Another category both books fit–maybe even create–is I did end of really liking it but not exactly for all the reasons everyone else gives. Or not for most of them. But what for is not that clear either, not as clear as why the popular reasons so disappoint.
Just finished his short novel, Amulet. Perhaps it was originally meant to be part of The Savage Detectives, but then as many have suggested, perhaps all of his works fit together loosely as one giant book, apparently as yet completely published in either Spanish or English. I liked Savage when I read it last summer—-and yet not quite enough to tell anyone that Had to read it. I would come closer to doing so with Amulet. I guess because it is short and you get a sense of Bolaño from it and from there you can decide if you want to look further into him. But also because as a complete short vision it works. Poetic, sad, joyful, contradictory, historically resonant, attempting the prophetic or at least attempting to ponder the fate of writing and reading against all the forces out to destroy them, it creates a living person in the voice of Auxilio and in the tales she tells in somewhat hallucinatory fashion (Lacouture) it weaves a tapestry as vibrant and earthy as all the native fabrics of Latin America, from Mexico City to Ushaida.
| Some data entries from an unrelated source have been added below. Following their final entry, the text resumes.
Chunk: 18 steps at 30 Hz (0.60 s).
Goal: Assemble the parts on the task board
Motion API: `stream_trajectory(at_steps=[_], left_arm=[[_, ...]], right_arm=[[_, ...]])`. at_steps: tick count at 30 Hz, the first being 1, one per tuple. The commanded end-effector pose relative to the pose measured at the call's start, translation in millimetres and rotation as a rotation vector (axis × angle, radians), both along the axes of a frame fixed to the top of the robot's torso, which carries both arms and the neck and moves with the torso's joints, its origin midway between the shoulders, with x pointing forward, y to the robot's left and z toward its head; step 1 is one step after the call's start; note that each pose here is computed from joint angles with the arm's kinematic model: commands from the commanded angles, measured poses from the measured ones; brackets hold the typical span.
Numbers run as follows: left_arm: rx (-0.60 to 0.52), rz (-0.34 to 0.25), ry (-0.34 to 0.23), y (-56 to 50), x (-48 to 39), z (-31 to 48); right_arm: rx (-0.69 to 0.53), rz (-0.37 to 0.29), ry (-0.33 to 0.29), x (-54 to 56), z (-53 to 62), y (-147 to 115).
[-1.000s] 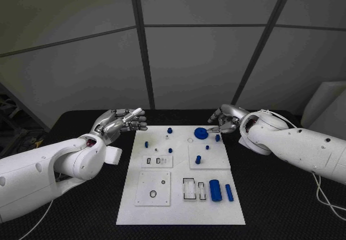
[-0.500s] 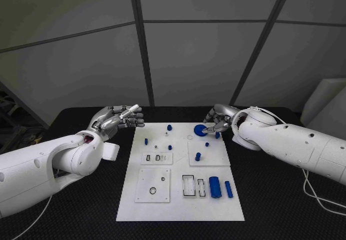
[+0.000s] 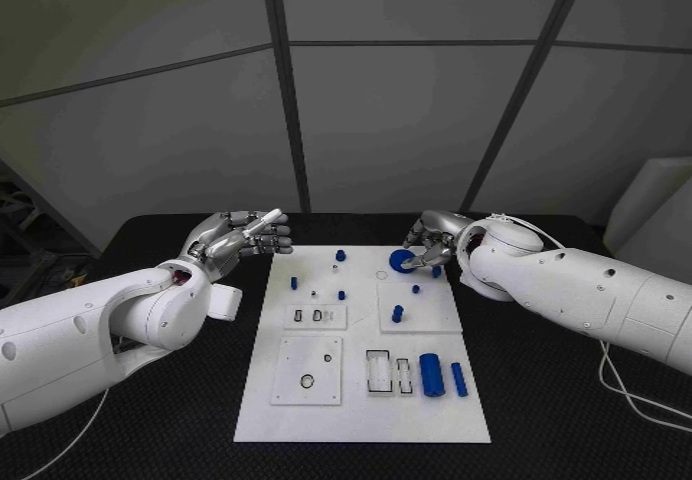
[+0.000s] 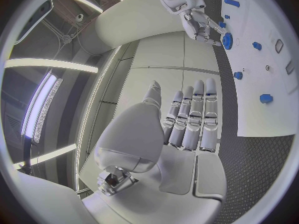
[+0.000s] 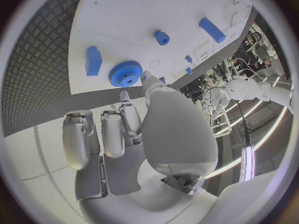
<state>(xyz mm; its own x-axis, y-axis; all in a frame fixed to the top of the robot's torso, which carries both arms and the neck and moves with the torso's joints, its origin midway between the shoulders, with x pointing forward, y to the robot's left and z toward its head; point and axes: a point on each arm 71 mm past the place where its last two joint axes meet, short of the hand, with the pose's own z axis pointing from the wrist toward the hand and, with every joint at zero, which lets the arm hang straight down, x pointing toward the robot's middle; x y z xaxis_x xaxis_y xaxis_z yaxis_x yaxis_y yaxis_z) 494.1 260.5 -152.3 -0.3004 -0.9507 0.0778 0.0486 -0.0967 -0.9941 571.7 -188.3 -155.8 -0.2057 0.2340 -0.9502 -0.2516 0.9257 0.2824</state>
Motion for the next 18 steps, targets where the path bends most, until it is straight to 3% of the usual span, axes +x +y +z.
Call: stream_trajectory(at_steps=[1,18], left_arm=[[-0.005,-0.02,-0.011,-3.2,-0.1,2.1],[-0.007,-0.022,-0.012,-6.7,-0.4,2.3]], right_arm=[[-0.035,0.004,0.003,1.3,-1.7,1.4],[-0.064,0.005,0.034,3.9,-10.3,2.6]])
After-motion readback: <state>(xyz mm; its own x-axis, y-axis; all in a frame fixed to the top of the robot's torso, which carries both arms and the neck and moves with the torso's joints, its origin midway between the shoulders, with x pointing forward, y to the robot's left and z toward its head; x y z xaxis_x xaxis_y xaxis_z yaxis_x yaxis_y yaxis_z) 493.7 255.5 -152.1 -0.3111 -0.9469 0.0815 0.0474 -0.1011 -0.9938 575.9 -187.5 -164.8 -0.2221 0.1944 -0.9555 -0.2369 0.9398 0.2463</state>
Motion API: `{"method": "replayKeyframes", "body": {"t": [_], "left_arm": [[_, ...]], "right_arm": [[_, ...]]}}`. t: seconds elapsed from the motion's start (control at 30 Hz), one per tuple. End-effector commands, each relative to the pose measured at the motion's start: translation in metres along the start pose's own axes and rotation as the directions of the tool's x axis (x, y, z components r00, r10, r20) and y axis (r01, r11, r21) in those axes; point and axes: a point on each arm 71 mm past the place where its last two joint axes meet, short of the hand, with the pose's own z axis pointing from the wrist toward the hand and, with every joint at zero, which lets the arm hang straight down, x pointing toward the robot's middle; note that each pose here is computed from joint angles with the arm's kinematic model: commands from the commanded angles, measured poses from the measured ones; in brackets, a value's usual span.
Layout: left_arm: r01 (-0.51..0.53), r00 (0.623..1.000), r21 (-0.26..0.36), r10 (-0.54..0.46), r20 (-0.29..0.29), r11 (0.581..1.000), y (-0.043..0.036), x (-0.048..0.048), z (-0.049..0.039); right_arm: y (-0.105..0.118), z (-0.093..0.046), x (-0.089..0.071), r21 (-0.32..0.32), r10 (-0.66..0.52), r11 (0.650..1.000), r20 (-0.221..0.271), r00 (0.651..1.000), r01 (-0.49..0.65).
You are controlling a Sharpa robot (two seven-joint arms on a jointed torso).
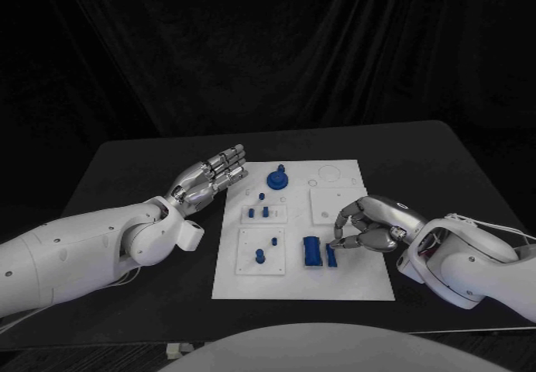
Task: Assemble the parts on the task board
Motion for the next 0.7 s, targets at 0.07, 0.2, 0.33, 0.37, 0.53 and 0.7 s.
{"method": "replayKeyframes", "body": {"t": [0.07, 0.2, 0.33, 0.37, 0.53, 0.7], "left_arm": [[0.015, 1.0, 0.019, -0.015, -0.009, 1.0, -0.001, 0.0021, 0.0004], [0.014, 1.0, 0.018, -0.014, -0.008, 1.0, -0.0011, 0.0017, -0.0001], [0.014, 1.0, 0.017, -0.014, -0.007, 1.0, -0.0012, 0.0014, -0.0006], [0.014, 1.0, 0.017, -0.014, -0.007, 1.0, -0.0012, 0.0013, -0.0007], [0.015, 1.0, 0.017, -0.015, -0.008, 1.0, -0.0011, 0.0014, -0.0006], [0.016, 1.0, 0.016, -0.016, -0.01, 1.0, -0.0007, 0.0019, 0.0]], "right_arm": [[0.004, -0.002, 0.005, -0.059, -0.055, 0.997, 0.022, 0.998, 0.056], [0.002, -0.001, 0.012, -0.043, -0.057, 0.998, -0.023, 0.998, 0.056], [-0.001, -0.001, 0.019, -0.019, -0.06, 0.998, -0.076, 0.995, 0.059], [-0.002, -0.001, 0.02, -0.017, -0.06, 0.998, -0.08, 0.995, 0.059], [-0.005, 0.0, 0.023, 0.005, -0.073, 0.997, -0.12, 0.99, 0.074], [-0.007, 0.0, 0.024, 0.017, -0.077, 0.997, -0.126, 0.989, 0.08]]}}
Today we went up to Mountain View Grand for the buffet. Nothing exceptional about the meal but nice to take the drive and see the great inn again. I had a premonition all yesterday and this morning that we would see someone from Plymouth and sure enough just as we walked into the ballroom there was Scott Coykendall and his family going out. We shook hello and happy easter but didn’t have a chance to talk with Tab and the girls. Our waiter was Sebastian Fuentes from Lima, Peru. We told him we were there ten years ago and he said that’s when he left. He was a student leader at the catholic university and they were protesting policies. Ten of them were arrested after a demonstration and five of his friends he never saw again. His father is military so he was able to get him out of prison pretty soon. But they saw the handwriting on the wall and he left. He loves working up north, had bounced around various cities before that. Has a boy named Kyle. The son and wife are visiting Peru right now–the grandparents. Sebastian is twenty-seven. His wife is from northern NH. He had worked at the Mt Washington for a few years before moving over to the Mountain View. He has never been as far north as the Balsalms up in Colebrook. He thinks it is good that Fujimori is being tried but says the problem is that all of his former administrations are still in power in Peru. And he says the word is now that Venezuela is in terrible shape. Chavez driving it further and further toward the way Cuba went. Cold and windy most of the day—the mountains still beautiful in the light and clouds, even sort of Asian looking at times—snow squalls when we went through the Notch.